Does the diversity of a team affect well-being and performance? Three women draw on their industry experiences. In our latest edition of Building Sight, we look at the increasing focus on wellbeing from an industry perspective such as how it could impact on the built environments we create, how technology is improving occupational health and the risk of psychological injury due to stress.
Construction companies are waking up to the fact that more diverse teams lead to better results.
In some cases, clients are demanding diversity. For instance, in the US, federal agencies are targeted to award 5% of their prime contracting dollars to women-owned small businesses.
For others, diversity is just good business sense. Research from McKinsey in 2017 found that companies in the top quartile for gender diversity were 21% more likely to experience above-average profitability.
“Getting different perspectives helps to improve decision-making and integration with clients,” says Katie Cromie, a recent graduate in Marsh JLT Specialty’s construction team in New York. “If you all think the same way, you may not come up with the best solution.”
Well-being is a significant piece in the diversity-productivity puzzle. The way people feel and behave at work has a huge impact on both individual and team performance.
“Being in a team where there are other people like you gives you a sense of security; you aren’t looking around, wondering whether you should be there,” says Shannon Whalen, VP, construction casualty placement, for Marsh JLT Specialty in New York. “That security leads to a sense of happiness and feelings of self-worth and that makes you more productive.”
But it isn’t just gender balance that is important, as explained by three female construction professionals, all with experience of working in a variety of teams, who spoke out on what contributes to their well-being and productivity.
Architect and engineer, New York
Esin Pektas is extremely well-placed to talk about the dynamics of different teams. A qualified architect and engineer, she started working in architectural offices in Turkey when she was 16.
Since then, she has worked in major design practices in New York and China, has created women-only projects alongside Syrian refugees, and now runs her own design and construction management business, supported by her LGBTQ+ friendly design office in Istanbul.
“I am most productive when everything is balanced,” she says. “I love drafting and designing but I love building too. I like working inside and outside. A good team needs a balance of genders, age, experience, race, culture, and education levels.”
Pektas believes firmly that teams should be gender balanced, not only in offices but out on site, too. “When you have women workers, LGBTQ+ workers, and people with different life experiences, language and behavior changes,” she says. “Everybody’s awareness improves and the use of space changes.”
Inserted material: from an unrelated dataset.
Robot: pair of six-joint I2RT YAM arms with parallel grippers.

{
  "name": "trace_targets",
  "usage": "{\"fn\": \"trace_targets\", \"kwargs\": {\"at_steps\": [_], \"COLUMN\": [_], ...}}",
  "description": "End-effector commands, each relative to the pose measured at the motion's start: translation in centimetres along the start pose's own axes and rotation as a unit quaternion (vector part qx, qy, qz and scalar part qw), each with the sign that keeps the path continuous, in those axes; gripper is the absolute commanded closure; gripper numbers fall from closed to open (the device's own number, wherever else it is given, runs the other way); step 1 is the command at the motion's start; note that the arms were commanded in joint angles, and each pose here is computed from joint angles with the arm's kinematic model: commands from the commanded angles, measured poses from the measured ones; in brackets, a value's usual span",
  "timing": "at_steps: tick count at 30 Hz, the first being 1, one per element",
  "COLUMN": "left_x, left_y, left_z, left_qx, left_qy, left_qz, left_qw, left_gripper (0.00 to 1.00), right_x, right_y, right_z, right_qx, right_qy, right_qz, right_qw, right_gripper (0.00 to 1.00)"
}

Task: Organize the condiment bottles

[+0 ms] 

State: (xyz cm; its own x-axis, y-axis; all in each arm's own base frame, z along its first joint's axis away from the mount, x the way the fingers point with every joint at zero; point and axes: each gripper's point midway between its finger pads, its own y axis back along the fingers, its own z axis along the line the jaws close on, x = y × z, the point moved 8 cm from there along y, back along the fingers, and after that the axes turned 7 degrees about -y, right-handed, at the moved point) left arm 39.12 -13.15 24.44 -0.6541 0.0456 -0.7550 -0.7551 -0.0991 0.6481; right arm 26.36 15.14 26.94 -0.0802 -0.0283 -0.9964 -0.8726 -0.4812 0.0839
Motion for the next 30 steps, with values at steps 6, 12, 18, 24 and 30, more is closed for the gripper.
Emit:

Even with her many years of experience — 15 in New York City alone — Pektas still finds that she has to prove herself in new work environments. “There’s no harassment, but people can be condescending,” says Pektas.
“In the office, everybody pretends to know everything, nobody dares to ask questions in case it shows a lack of knowledge. If you are young, a woman, if you have a foreign accent… it takes months sometimes.
However, proving yourself on site takes much less time than in an office,” says Pektas. “You cannot fake it on site. Your knowledge and experience become obvious very quickly.”
Electrical engineer, Chelmsford (UK)
When Zoe Hodgson started her apprenticeship as an electrical engineer, aged 16, she was the only girl on the course.
“It was a bit of a culture shock, not to have any girls there,” she says. “Guys talk about things that you would not talk about with girls. There is a lot more banter. Having females definitely softens the atmosphere.”
Hodgson, now with seven years’ experience under her belt, is today in the unusual position of working on a site that is almost balanced in terms of gender: a vast new Jehovah’s Witness live-work community in Essex, UK, where around 40% of the workforce is female.
“I think you get more variety of skill sets when there are men and women on a team, and there are people from all nationalities here, too,” she says. “You all bring different things to the team and you can learn from each other. We are really fortunate here in that everyone listens to each other.”
She contrasts that with her time as an apprentice where she was one of only a few women at the company. “A lot of guys had the idea that it was not a girl’s job,” she says. “I just ignored the comments and showed that I could do the job. Once I had showed them that I could do things as well as they could, sometimes better, they came to accept me.”
Hodgson would like to see more young women following her into the electrical trades. “I wish that more people knew that girls can do it, as well as guys. If there were more women in the industry, it would make sites nicer places, in my opinion.”
Tunnel engineer, Doha
For Anna Olliver, design lead and tunnel engineer for the international consultancy firm, Jacobs, in Doha, it isn’t diversity of gender as much as diversity of culture that makes for good team dynamics.
A sixth-generation underground worker whose father was also a geotechnical engineer, Olliver is currently working with a group of engineers and other professionals from all over the world on the construction of a huge sewer in Doha.
There are women working on the project in various roles, says Olliver, although the proportion is lower here than in Sweden where she studied.
Over her 15-year career, Olliver has encountered different attitudes toward female engineers in different regions. As a junior engineer, she admits that the macho culture in some European countries made visits to some sites daunting.
“However, the diversity overall, in terms of cultures and nationalities, works really well here because it has brought a lot of different viewpoints in,” she says.
“We have lots of interesting discussions and some of the solutions we have come up with have been very positive, both from a management and technical perspective.”